Overcoming Picky Eating

October 1st, 2015

By Lisa Ackerman
Originally written in September 2003

Getting healthy nutrition into the bellies of babes is the source of discussions, angst, and battles for many parents. Ask the parent of a child with autism or other special needs child about nutrition and their child, and you will often hear a response with groans of desperation and exasperation. Good nutrition and children with autism rarely go hand in hand easily. Often, parents give up and pick their battles elsewhere.

Autism affects each child uniquely. In some children with autism, sensory issues can make introducing new and nutritious foods extremely hard for parents and professionals. If that isn’t complicated enough, dealing with children who like “sameness” and routines, especially when it comes to the food they eat each day, provides another interesting challenge. Oral sensitivity issues can also make this difficult situation worse.

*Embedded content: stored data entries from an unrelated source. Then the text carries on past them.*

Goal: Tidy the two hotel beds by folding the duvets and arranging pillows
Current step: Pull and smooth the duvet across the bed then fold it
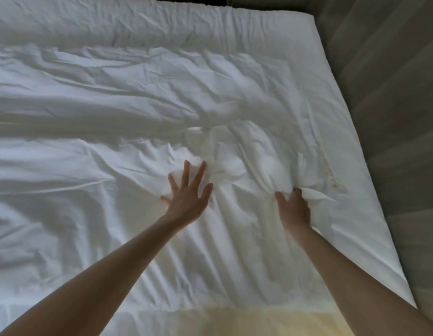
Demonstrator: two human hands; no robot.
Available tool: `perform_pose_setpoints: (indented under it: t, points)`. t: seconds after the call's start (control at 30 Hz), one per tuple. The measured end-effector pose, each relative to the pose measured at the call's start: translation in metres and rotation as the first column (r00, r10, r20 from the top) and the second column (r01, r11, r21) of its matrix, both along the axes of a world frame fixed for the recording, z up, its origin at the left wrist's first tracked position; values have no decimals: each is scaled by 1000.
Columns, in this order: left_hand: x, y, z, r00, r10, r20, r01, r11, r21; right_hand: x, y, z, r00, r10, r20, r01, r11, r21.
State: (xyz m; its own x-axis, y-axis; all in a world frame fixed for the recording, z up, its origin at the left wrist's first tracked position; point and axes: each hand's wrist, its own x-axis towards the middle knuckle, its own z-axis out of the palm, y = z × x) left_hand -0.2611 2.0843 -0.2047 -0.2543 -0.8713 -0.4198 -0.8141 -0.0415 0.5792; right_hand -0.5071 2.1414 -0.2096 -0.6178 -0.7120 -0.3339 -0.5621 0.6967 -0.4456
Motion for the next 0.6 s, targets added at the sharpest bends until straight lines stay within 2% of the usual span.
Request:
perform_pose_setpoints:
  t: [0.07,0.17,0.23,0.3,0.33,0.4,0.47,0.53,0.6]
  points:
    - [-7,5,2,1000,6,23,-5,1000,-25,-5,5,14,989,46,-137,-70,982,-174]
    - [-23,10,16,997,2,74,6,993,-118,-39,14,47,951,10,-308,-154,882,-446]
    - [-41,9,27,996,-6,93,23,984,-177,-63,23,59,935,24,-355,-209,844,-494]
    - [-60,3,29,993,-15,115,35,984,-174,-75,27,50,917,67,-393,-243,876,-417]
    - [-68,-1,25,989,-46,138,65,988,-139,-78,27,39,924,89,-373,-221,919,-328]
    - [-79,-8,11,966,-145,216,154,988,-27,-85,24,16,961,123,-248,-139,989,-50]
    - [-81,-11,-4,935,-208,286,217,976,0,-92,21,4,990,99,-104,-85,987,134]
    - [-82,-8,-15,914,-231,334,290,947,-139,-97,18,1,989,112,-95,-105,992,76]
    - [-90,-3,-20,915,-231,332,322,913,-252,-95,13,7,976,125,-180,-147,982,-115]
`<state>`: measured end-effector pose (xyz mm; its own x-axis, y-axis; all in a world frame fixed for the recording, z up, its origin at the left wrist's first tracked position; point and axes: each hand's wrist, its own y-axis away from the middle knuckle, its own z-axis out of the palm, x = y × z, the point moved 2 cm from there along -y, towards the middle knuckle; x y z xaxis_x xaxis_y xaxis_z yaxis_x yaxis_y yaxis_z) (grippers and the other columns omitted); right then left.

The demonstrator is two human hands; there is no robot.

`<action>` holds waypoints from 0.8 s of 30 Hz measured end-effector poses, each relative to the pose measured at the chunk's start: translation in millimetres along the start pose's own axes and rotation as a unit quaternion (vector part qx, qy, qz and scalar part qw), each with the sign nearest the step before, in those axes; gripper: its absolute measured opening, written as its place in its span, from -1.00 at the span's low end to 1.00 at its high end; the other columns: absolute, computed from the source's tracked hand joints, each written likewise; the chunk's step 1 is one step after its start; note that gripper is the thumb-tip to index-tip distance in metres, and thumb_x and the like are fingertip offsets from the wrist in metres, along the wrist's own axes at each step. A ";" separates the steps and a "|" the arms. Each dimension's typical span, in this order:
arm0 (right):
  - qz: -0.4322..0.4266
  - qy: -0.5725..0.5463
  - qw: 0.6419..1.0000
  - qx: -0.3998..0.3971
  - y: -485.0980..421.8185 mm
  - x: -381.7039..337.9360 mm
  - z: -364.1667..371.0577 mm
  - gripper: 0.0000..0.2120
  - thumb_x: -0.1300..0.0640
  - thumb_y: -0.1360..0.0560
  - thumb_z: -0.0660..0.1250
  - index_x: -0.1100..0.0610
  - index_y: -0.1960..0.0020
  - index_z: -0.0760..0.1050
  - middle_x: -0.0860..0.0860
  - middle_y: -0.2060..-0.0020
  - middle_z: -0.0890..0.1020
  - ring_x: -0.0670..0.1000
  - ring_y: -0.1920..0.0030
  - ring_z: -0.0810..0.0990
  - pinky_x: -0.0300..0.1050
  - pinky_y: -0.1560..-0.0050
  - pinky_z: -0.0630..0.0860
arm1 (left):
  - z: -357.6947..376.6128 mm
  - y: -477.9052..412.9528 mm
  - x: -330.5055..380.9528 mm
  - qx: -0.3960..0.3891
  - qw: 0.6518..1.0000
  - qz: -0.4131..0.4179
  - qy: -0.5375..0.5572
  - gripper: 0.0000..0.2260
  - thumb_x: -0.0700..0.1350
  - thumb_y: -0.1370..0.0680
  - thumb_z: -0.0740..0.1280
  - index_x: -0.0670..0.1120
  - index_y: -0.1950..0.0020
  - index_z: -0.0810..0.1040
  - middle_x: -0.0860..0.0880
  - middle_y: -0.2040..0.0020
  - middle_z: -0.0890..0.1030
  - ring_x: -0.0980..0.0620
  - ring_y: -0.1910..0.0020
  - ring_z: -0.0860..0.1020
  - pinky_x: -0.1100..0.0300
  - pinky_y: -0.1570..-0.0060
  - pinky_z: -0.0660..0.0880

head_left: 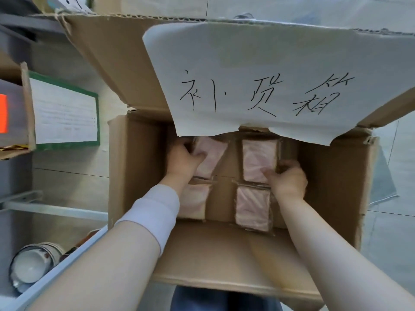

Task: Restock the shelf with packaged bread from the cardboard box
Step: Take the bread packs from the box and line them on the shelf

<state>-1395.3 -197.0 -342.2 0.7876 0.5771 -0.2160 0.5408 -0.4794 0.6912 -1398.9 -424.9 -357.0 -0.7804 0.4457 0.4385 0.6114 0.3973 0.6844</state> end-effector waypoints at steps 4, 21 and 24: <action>-0.049 -0.060 0.996 0.032 18.5 -3.1 -25.5 -0.51 0.19 -0.35 0.49 0.19 -0.21 0.40 0.09 -0.04 0.57 0.15 -0.14 0.54 -0.10 -0.07 0.42 | -16.3 31.8 8.2 -0.036 0.994 0.105 -0.005 -0.64 -0.19 -0.39 0.46 -0.09 -0.13 0.45 -0.07 -0.11 0.55 0.00 -0.08 0.50 0.25 0.00 0.34; -0.113 -0.011 0.989 -0.097 223.1 85.3 -143.2 -0.56 0.01 -0.29 0.53 0.21 -0.09 0.59 0.12 0.05 0.67 0.12 0.02 0.61 -0.10 0.05 0.48 | -161.0 312.3 -30.3 0.102 0.943 0.130 0.289 -0.77 -0.07 -0.43 0.43 0.17 0.06 0.43 0.17 0.09 0.55 0.25 0.10 0.53 0.50 0.31 0.46; -0.121 -0.082 0.968 -0.204 282.9 105.9 -154.0 -0.69 0.12 -0.32 0.52 0.22 -0.01 0.60 0.10 0.18 0.68 0.10 0.14 0.64 -0.03 0.11 0.58 | -191.6 389.5 -58.6 0.186 0.908 0.132 0.351 -0.83 -0.07 -0.45 0.40 0.13 0.08 0.44 0.12 0.13 0.55 0.20 0.14 0.52 0.44 0.26 0.48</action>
<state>-1204.4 -169.7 -63.3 0.7070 0.5118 -0.4882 0.5796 -0.0238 0.8145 -1140.1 -450.0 -4.5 -0.4122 -0.0045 0.9111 0.6892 0.6524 0.3151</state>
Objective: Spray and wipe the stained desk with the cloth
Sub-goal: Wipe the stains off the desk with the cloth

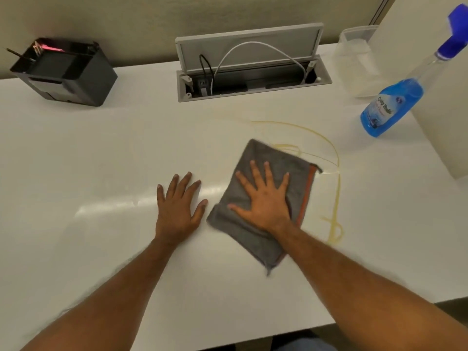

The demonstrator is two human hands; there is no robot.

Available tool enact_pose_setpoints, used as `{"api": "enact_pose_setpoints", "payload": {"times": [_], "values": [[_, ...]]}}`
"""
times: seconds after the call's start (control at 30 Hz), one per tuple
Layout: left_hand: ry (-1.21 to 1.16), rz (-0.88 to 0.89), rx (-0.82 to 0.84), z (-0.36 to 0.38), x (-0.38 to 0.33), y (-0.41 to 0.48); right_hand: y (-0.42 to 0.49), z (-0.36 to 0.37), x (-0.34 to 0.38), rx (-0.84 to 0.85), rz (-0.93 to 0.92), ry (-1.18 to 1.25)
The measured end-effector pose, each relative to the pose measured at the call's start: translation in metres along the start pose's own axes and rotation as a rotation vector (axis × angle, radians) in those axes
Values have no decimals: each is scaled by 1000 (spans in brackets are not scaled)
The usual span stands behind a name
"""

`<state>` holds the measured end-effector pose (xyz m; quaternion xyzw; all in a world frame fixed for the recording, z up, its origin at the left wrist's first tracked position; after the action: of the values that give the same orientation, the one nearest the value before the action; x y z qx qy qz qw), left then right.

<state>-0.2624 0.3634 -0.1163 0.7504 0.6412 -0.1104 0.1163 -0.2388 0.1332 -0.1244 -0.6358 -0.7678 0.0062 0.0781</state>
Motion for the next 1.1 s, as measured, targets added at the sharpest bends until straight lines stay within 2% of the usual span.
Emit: {"api": "enact_pose_setpoints", "payload": {"times": [0.07,0.13,0.3,0.47,0.57,0.67,0.8,0.97,1.03,1.1], "values": [[-60,-43,-24,-3,-3,3,-35,8,3,-37,-133,7],[-79,-90,-57,-6,-6,7,-70,13,-23,-76,-153,16],[-25,-183,-94,0,-23,15,-81,-1,-104,-29,39,-16],[37,-126,-53,13,-42,24,-24,-11,-86,47,130,0],[53,-91,-26,18,-54,31,-27,-6,-60,34,5,-12],[32,-66,-18,22,-62,41,-73,5,-61,-41,-134,2],[25,-91,-45,26,-64,46,-112,3,-118,-84,39,21],[34,-94,-69,30,-63,44,-51,-13,-141,15,199,11],[38,-95,-68,31,-62,45,-25,-15,-130,43,190,-2],[33,-97,-68,32,-62,46,-18,-14,-109,56,97,-14]]}}
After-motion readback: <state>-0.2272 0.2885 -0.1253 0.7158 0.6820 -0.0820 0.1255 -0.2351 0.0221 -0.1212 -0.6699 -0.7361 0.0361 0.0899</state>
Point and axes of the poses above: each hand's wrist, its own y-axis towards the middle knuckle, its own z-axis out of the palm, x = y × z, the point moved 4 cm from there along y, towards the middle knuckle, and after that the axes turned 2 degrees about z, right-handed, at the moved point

For my family, the eating healthy battle was no different. Cajoling, airplane noises, dancing with spoons, creative food presentations, threats of starvation, modeling friends and parents eating the healthy food, and more cajoling and dancing did not persuade my autistic son Jeff to eat a new healthy food. The “one bite rule” was more a joke for Jeff and not even remotely an accepted policy! He was the most sly kid I ever met, with no desire to change and reluctant to fall for any of our efforts. Variety when it came to food was the last thing in the world he wanted to venture into. And for me, it was a constant point of frustration. Each step towards persuading Jeff to eat a new food meant another defeat for mom along the way.

I knew there had to be another way. And for sake of my child’s health, I had to find it.

To find a solution, I first had to look back.

Early on, our son Jeff used to eat anything we put on his high chair tray and then some. He was a healthy eater and not picky when it came to food. Food was food and all foods were his friends. Fast forward to age two, and Jeff self-limited down to only six foods, all very unhealthy, including: French fries, peanut butter and jelly sandwiches, Tiger’s Milk bars, Burger King chicken nuggets only, and a half gallon of milk every day. Nothing resembling good nutrition made it past his lips. He was a carbo-loading, milk loving, sugar junkie. Even a stressed out parent with a crying, hungry kid knew this was wrong. So what happened?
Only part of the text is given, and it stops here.